Update: This post has been revised right now because I realized that I missed an issue in the analysis. I’m adding a figure and revising the numbers. I also changed the question from Q1(a) because there is a very slightly different version of the question that relates to “What is the probability 2007 was a record?” That question is slightly different from the question of rejecting a null hypothesis.
— — —
On a previous thread, Steven Mosher asked:

“The greatest melt extent over the last 2 1/4 centuries occurred in 2007; however, this value is not statistically significantly different from the reconstructed melt extent during 20 other melt seasons, primarily during 1923–1961.”

How high would 2010 have to be to be statistically different from the reconstructed melt?

The answer is: Let me reword your question so it can be answered. 🙂 I know this might sound like “reframing”, but unfortunately, sometimes questions need to be tweaked a little for me to figure out an answer. So, the question I’m going to try to answer is this:

Q1a: How high would the reported ice melt index for 2010 have to be in order for us to reject the null hypothesis that the ice melt index for 2010 is less than or equal to the highest ice melt value that would have been recorded by a satellite prior to 1979?

I think this is the testable question is the one most closely connected to the notion of “statistically different from the reconstructed melt”, but people could mean other things.

To simultaneously explain how I get the answer, I’m going to sneak up on it by beginning with easier problems.

Compare ice melt index for 2007 to ice melt index for 1928 only.

It is conceded by all that 2007 has the highest recorded ice melt index in FKM’s time series for ice melt computed by combining values from 3 research groups. Chip sent me data for FKM figure 2 and the specific ice melt index for 2007 happens to be $latex \displaystyle MI_{2007}= 2.01521789 $. (From now on I’ll round– but the spread sheet hadn’t rounded from prior computations and oddly enough the precise numerical results at the end of the full computation are affected by rounding.)

So this is the maximum value for any melt index based on satellite measurements.
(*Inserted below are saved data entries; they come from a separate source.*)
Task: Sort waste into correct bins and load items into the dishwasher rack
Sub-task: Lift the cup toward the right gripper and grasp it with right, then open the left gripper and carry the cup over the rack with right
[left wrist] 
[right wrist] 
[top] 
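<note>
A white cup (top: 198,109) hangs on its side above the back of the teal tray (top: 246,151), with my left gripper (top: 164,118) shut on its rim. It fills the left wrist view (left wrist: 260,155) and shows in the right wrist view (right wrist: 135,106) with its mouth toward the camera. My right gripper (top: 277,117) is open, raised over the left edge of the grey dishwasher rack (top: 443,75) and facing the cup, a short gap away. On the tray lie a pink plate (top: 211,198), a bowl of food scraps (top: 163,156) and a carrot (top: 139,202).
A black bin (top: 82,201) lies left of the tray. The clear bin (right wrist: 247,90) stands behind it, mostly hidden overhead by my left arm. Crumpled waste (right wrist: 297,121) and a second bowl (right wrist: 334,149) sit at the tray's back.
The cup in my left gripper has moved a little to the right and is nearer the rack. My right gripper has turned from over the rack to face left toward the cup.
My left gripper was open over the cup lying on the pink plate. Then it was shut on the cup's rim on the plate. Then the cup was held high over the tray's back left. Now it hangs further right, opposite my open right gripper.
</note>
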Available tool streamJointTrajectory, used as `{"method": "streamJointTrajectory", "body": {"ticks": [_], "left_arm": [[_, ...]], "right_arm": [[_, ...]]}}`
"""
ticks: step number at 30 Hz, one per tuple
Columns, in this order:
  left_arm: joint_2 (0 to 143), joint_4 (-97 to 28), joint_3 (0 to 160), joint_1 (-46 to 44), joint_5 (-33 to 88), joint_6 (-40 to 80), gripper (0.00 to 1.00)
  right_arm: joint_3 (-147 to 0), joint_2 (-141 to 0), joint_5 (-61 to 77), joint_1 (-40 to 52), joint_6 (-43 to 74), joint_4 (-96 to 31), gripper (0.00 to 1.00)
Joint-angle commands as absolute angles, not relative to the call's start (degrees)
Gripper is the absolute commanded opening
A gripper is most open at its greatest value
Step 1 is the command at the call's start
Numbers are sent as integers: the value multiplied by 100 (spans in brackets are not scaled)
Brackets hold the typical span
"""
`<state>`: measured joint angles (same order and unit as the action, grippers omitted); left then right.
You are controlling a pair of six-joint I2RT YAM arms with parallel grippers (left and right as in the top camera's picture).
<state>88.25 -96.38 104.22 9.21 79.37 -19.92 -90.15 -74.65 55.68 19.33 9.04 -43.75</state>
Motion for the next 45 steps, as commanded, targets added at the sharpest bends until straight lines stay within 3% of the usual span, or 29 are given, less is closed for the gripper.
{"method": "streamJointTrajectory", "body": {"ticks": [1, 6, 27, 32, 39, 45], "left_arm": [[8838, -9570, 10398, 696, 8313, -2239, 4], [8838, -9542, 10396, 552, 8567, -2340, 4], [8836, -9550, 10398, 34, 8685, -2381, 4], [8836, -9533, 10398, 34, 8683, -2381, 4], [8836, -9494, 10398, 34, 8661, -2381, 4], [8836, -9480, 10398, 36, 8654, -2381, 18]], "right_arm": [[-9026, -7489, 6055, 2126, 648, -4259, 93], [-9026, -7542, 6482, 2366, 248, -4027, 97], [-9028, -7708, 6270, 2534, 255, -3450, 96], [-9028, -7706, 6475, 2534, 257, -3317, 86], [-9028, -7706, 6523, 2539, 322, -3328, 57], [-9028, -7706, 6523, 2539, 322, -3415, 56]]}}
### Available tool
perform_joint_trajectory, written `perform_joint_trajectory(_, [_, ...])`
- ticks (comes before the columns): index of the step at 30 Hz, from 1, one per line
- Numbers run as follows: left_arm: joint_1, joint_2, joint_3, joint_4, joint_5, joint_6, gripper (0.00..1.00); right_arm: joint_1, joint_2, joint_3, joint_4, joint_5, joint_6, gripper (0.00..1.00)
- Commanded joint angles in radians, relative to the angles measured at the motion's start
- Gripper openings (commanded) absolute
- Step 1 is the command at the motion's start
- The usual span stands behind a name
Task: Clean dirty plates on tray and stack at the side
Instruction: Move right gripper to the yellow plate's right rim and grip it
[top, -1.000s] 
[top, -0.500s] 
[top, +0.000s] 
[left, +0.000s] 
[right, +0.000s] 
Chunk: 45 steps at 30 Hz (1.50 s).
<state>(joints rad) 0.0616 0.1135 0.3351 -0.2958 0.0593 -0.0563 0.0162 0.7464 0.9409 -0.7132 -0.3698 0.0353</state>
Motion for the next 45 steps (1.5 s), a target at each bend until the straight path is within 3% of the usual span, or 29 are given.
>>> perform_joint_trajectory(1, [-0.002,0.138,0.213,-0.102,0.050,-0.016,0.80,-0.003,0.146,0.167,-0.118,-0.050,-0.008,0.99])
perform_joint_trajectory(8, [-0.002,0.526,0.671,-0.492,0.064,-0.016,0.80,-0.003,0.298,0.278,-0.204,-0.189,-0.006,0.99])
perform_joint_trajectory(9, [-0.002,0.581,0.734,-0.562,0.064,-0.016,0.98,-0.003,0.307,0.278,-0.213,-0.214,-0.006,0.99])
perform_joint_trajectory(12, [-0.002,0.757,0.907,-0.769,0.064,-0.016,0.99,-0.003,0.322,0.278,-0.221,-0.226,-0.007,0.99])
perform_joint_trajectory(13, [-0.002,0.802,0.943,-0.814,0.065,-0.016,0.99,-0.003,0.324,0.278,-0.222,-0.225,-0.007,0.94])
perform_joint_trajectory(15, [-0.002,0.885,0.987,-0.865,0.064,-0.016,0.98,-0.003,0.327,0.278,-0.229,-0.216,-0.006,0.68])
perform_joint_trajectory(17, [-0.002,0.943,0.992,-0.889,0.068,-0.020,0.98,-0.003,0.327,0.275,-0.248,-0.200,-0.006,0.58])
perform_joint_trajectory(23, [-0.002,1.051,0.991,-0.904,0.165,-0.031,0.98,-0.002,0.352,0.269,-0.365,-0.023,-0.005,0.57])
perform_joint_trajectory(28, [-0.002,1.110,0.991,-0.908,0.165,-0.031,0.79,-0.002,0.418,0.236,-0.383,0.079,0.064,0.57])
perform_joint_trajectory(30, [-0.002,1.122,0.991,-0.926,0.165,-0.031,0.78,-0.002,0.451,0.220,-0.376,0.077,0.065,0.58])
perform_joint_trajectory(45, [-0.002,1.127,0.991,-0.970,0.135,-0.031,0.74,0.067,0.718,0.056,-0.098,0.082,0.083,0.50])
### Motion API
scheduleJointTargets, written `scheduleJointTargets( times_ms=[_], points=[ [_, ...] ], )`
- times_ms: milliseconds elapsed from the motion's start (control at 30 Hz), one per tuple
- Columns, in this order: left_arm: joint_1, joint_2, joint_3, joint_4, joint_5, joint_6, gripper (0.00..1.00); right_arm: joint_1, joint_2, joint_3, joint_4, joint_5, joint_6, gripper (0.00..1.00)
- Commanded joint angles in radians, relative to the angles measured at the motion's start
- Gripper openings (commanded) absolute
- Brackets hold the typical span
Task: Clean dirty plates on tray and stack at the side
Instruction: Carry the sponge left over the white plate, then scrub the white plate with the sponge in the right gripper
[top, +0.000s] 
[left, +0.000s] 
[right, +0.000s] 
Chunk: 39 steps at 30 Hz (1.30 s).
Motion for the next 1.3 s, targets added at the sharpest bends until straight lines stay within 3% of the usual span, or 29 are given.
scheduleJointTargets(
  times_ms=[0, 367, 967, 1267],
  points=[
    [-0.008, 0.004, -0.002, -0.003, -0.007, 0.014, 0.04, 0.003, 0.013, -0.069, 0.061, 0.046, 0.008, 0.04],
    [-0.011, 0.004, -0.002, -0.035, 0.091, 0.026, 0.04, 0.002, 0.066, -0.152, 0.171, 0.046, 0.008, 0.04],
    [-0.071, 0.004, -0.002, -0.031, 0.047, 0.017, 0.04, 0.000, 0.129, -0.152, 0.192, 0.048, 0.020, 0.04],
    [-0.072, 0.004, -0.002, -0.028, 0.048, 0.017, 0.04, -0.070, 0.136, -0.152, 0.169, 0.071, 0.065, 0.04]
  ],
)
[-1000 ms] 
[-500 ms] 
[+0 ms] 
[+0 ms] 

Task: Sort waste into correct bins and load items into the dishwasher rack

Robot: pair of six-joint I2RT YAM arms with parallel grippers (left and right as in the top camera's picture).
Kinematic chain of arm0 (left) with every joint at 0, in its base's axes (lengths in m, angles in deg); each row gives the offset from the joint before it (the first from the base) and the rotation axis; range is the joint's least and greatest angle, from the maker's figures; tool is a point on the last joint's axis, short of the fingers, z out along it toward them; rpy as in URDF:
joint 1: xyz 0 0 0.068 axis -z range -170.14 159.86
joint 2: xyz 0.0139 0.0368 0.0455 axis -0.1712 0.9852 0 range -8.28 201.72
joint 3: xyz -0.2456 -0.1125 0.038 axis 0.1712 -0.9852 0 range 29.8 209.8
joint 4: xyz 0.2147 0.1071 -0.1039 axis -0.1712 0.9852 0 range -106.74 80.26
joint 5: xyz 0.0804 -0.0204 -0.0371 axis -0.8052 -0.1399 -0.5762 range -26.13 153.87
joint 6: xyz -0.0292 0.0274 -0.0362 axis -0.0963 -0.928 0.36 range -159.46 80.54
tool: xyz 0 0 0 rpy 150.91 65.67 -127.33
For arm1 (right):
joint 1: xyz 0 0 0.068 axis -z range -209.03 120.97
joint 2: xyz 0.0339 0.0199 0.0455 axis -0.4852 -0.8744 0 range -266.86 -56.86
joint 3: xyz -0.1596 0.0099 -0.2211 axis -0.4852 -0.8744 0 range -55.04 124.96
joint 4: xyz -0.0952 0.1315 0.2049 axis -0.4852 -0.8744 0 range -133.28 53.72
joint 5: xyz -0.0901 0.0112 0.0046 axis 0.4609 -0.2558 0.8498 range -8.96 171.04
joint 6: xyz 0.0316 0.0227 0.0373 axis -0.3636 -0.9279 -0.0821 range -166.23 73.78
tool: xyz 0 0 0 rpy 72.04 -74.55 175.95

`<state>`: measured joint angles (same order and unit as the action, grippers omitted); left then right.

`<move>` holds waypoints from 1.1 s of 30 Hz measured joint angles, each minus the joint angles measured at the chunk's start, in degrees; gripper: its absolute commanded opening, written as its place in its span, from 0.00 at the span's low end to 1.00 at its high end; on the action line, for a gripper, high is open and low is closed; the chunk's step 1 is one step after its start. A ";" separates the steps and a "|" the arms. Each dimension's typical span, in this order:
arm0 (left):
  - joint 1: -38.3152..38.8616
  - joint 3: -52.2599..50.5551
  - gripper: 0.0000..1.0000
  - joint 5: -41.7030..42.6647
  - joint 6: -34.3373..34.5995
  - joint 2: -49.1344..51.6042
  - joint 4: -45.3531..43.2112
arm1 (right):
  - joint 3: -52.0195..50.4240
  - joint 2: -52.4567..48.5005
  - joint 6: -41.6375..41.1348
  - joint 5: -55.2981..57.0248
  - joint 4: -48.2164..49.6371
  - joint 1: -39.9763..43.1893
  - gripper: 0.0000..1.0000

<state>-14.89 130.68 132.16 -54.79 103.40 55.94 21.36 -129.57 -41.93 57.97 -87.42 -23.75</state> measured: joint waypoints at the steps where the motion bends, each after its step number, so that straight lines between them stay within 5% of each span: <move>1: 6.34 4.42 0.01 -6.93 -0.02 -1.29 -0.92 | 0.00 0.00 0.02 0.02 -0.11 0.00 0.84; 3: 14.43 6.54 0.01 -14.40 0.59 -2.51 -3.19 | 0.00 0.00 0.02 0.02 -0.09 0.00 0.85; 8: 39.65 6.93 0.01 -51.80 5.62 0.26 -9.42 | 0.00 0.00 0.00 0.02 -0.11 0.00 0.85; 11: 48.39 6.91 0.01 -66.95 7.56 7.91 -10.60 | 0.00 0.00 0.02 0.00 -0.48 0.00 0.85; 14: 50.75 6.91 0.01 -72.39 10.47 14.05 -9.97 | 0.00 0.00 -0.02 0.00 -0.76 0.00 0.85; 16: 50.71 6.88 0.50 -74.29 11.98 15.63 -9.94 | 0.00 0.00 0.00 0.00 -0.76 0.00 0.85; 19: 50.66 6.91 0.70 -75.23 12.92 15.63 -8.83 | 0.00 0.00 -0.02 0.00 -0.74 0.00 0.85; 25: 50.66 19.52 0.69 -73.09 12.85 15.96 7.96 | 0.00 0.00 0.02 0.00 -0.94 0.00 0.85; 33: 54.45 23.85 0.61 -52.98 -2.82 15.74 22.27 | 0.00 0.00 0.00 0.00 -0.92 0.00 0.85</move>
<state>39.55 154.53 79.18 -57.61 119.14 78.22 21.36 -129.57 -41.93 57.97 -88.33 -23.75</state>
Meanwhile, FKM also estimated the value of the Melt Index that the satellite would have reported if it had been operating prior to 1979. The highest estimate is from 1928. For that year, FKM’s reconstruction gives an estimate of $latex \displaystyle MI_{1928,est}= 1.64 $. This value of 1.64 is FKM’s best estimate of the Melt Index a satellite would have reported had it been operating in 1928.

Noticing the value for the melt from 2007 is the higher than the maximum value prior to operation of the satellite (i.e. $latex \displaystyle 1.64 < 2.015 $ ) one is tempted to conclude the melt index in 2007 must be higher than the value that would have been recorded by the satellite if it had been operating in 1928. Unfortunately, we can't be certain of that because 1.64 is an estimate based of what one would have measured by satellite and includes considerable uncertainty and 2.02 is a more direct measurement by satellite. (For purposes of further discussion I'll assume the satellite measure melt index perfectly. ) Now, we will turn to hypotheticals. Let's define a "true" melt index for 1928, as $latex \displaystyle MI_{1928,true} $, which corresponds to the value a satellite would have reported if it had been operating in 1928. The magnitude of $latex \displaystyle MI_{1928,true} $ was never observed but this unknown magnitude is the value 2007 needs to beat to be called a record. Because this true value was never observed, we can only call a record based on some probability that we reject the null hypothesis that the 2007 was less than or equal to this true value for 1928. We'll now test this null hypothesis $latex \displaystyle H_{0} $ against an alternate hypothesis $latex \displaystyle H_{1} $: $latex \displaystyle H_{0}: MI_{1928,true} \geq MI_{2007} $
$latex \displaystyle H_{1}: MI_{1928,true} < MI_{2007} $

If we reject the null hypothesis we will accept that the melt index for 2007 is greater than the true value for 1928.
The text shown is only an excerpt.